I reread the book this past year when my AP class read it and found an even greater appreciation for it.  I started to notice the frequent use of biblical language, I paid more attention to the changes in the son, and I relished some of the language he uses.  For all the ugliness described, it is a beautiful book.


Along Came a Spider by James Patterson

Maybe I'd asked for a book recommendation.  Maybe I was scanning her bookshelf.  Maybe she just recognized a budding reader in me.  I don't remember.  What I do remember, though, is my junior English teacher, Mrs. Jayne Hogan, giving me a book by Mary Higgins Clark and telling me I should read it.
I did, and I was immediately hooked.
For the next several years, I read every one of her books I could get my hands on.  I loved the thrill of the mystery, trying to figure out "whodunit" before the end of the book.
However, after years of analyzing classic literature in my pursuit of an English degree at Bellarmine, I started to lose my passion for Mary Higgins (and others I'd grown to love such as Iris Johansen).  I forgot the thrill of the mystery, and instead discovered the thrill of symbolism, complex characters, and surprising plots.  
However, I recently asked my dad, an avid reader, if he ever read my blog.  He said, "Yes, but I think you should write about the authors I like!  What's wrong with authors like James Patterson?"

Challenge accepted.

That night, I downloaded the cheapest Patterson book I could find on Amazon - Along Came a Spider (just $3.99!) and I've kept my nose ... to the Kindle.. ever since.  So Dad, this blog is for you, and all you other mystery-lovers out there. (but here is your warning - I cannot write about him with the knowledge of my dad!)

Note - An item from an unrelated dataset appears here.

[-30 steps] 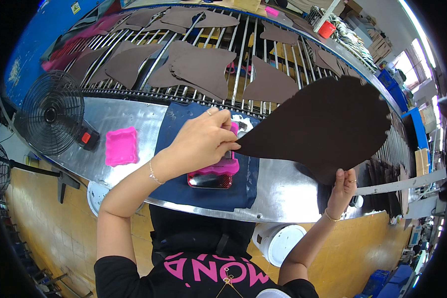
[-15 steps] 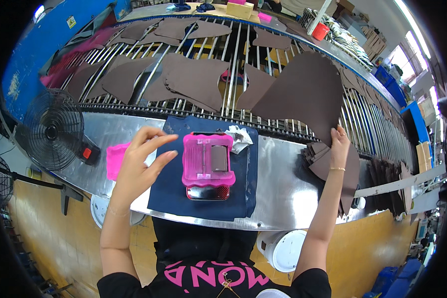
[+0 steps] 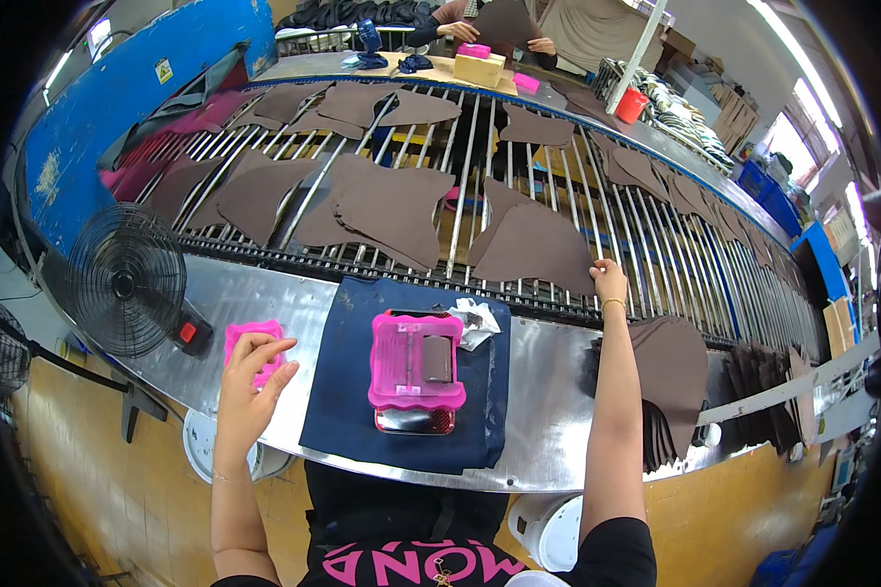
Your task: The person repeatedly picks up brown fabric pieces from a stack on the table and places them onto a moving conveyor belt. The person handles the pieces one at a time, maintaining a steady rhythm as the belt carries them away.
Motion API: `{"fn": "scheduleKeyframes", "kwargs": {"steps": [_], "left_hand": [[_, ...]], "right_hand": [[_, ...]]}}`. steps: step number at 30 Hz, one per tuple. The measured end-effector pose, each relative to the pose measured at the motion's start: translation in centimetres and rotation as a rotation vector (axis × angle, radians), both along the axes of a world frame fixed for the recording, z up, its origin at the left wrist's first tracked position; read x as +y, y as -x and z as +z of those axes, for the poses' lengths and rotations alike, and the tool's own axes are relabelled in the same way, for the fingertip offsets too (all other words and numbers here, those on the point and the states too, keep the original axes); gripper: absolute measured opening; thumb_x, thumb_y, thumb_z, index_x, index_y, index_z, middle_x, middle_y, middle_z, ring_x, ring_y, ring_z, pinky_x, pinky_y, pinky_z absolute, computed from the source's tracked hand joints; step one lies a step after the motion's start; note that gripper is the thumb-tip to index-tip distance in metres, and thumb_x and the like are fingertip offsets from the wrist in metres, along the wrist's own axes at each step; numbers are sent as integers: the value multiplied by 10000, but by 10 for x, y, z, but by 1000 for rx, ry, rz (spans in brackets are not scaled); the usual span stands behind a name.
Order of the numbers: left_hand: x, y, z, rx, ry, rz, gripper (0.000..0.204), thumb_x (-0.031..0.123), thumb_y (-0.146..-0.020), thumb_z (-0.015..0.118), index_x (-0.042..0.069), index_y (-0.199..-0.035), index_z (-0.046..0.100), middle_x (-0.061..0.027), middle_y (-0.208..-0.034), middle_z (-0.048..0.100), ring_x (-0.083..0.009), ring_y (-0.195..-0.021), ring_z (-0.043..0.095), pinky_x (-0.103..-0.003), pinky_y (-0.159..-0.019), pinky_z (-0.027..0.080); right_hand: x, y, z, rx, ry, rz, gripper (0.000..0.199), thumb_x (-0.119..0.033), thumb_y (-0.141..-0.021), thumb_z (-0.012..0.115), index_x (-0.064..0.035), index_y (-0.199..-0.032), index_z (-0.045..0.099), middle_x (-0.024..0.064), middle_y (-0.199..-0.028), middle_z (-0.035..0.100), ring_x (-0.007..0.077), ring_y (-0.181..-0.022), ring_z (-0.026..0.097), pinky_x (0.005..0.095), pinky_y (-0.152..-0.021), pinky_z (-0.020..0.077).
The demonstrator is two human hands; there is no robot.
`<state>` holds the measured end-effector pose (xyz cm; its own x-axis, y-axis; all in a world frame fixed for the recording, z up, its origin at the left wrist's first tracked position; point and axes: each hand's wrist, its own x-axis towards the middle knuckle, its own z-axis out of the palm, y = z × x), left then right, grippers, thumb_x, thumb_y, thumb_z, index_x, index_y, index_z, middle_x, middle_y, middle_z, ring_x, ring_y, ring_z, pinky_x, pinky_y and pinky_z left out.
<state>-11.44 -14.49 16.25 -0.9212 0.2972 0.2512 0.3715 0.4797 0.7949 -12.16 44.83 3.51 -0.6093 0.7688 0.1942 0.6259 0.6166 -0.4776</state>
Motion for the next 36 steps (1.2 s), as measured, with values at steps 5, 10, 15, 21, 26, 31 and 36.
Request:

As soon as I started this book, I knew I'd read some of Patterson's before because I remembered his character of Alex Cross.  Cross, a detective/psychologist, is the main character and one of the many narrators in the novel, and I think he appears in several of Patterson's works.  This particular book focuses on one of the most evil villains (Gary Soneji) I've ever read about.  Since he also narrates several chapters, you see just how demented he is - he takes pride in his killings and his intelligence makes him incredibly dangerous.  The book focuses mainly on the investigation behind a kidnapping of two children; although it seems obvious that Soneji is guilty of the kidnapping, it gets much more complicated throughout the story.  With lots of twists and surprises, the book is definitely a page-turner.  Right when you think you've figured it out, and things are about to be resolved, another surprise occurs.  

The storyline is disturbing -- I actually had a nightmare last night in which I killed someone and I blame that entirely on the fact that I fell asleep with my Kindle in my hand - but it keeps you on your toes.  

If you enjoy mysteries, definitely check out some James Patterson.  Or Mary Higgins Clark. She's pretty awesome too.